===== DATA BELOW =====
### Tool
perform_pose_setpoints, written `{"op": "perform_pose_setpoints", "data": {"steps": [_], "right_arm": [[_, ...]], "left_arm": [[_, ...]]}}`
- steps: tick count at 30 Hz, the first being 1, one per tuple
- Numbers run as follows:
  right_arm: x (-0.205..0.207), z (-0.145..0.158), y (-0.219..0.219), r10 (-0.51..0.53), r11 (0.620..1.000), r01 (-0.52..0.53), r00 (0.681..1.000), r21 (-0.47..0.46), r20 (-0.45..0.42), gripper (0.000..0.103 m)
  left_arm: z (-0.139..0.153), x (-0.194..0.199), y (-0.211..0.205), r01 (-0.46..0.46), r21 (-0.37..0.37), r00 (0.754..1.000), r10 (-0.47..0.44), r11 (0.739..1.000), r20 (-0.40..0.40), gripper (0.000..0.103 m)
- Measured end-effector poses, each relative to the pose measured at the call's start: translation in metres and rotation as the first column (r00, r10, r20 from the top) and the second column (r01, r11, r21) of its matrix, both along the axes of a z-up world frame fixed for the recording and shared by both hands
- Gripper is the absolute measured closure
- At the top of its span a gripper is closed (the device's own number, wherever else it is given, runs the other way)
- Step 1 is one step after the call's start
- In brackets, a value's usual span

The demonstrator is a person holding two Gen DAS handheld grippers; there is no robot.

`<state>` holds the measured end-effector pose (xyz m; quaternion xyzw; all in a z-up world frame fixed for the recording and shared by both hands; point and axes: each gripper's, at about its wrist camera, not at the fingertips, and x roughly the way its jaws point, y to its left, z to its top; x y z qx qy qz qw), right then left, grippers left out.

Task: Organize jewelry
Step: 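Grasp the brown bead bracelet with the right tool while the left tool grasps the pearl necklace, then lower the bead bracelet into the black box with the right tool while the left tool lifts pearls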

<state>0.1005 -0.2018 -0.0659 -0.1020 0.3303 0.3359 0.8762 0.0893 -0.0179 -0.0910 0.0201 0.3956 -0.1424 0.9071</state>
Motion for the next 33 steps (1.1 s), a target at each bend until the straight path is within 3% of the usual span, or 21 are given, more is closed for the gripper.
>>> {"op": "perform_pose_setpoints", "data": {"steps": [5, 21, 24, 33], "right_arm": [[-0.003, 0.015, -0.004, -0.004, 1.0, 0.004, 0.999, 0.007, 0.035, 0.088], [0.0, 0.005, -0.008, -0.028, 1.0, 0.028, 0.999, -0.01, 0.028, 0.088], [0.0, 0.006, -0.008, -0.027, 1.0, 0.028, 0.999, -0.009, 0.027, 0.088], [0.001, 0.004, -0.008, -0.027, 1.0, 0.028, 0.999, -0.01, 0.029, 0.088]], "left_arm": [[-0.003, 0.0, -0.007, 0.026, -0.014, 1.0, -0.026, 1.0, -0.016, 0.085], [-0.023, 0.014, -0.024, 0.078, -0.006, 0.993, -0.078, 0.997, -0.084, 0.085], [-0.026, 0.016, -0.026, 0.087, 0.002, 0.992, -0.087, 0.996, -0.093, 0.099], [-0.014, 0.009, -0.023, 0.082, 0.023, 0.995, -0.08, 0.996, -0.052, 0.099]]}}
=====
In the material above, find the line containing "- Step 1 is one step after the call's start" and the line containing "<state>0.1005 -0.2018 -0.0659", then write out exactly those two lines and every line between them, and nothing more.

• [ANSWER TO THE PROBLEM]
- Step 1 is one step after the call's start
- In brackets, a value's usual span

The demonstrator is a person holding two Gen DAS handheld grippers; there is no robot.

`<state>` holds the measured end-effector pose (xyz m; quaternion xyzw; all in a z-up world frame fixed for the recording and shared by both hands; point and axes: each gripper's, at about its wrist camera, not at the fingertips, and x roughly the way its jaws point, y to its left, z to its top; x y z qx qy qz qw), right then left, grippers left out.

Task: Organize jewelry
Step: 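Grasp the brown bead bracelet with the right tool while the left tool grasps the pearl necklace, then lower the bead bracelet into the black box with the right tool while the left tool lifts pearls
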
<state>0.1005 -0.2018 -0.0659 -0.1020 0.3303 0.3359 0.8762 0.0893 -0.0179 -0.0910 0.0201 0.3956 -0.1424 0.9071</state>

For this exercise, nothing further remains.